**Work to be completed:** Within the data beneath, some lines may hold the word "deal". Give the number of those lines and nothing else.

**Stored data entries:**
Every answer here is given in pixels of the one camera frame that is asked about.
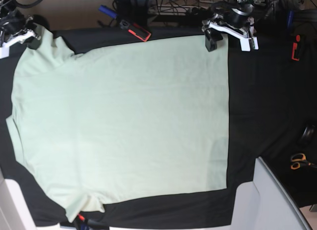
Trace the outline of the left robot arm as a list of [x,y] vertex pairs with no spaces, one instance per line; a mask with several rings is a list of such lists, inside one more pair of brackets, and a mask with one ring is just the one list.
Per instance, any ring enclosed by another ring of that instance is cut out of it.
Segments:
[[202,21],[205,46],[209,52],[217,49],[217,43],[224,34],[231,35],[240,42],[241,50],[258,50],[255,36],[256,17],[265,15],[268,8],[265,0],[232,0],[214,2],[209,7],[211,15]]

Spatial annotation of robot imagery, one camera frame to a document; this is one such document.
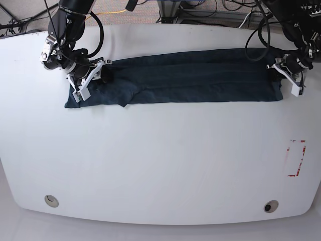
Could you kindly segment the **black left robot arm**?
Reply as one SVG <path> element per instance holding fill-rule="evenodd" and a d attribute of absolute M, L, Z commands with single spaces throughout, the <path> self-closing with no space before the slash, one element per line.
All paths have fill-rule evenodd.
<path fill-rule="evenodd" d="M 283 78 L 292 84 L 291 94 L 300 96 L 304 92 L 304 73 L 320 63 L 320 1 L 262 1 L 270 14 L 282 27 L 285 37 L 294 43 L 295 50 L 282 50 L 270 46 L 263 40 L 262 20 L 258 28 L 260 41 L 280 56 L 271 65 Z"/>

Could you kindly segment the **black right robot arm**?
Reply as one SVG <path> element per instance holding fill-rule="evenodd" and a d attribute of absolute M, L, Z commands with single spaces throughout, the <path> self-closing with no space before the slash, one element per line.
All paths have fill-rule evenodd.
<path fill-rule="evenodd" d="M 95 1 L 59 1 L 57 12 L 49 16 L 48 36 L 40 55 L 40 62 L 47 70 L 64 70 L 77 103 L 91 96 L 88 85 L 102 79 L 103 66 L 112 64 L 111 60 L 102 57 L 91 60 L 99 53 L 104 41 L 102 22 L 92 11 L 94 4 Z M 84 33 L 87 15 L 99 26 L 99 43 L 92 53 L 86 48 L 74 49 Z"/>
---
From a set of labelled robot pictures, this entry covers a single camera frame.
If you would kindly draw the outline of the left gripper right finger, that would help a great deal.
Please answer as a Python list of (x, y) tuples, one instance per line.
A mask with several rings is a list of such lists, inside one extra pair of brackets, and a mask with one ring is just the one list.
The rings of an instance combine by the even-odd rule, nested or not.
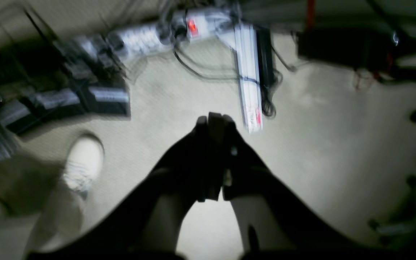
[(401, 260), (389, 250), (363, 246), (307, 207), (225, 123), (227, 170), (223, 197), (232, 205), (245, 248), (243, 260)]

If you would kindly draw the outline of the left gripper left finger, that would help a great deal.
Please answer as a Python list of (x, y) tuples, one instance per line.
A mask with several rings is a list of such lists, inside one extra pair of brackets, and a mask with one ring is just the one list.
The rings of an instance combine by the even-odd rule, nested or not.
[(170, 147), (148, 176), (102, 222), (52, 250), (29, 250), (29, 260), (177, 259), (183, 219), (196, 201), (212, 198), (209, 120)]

**Answer to this problem:** 2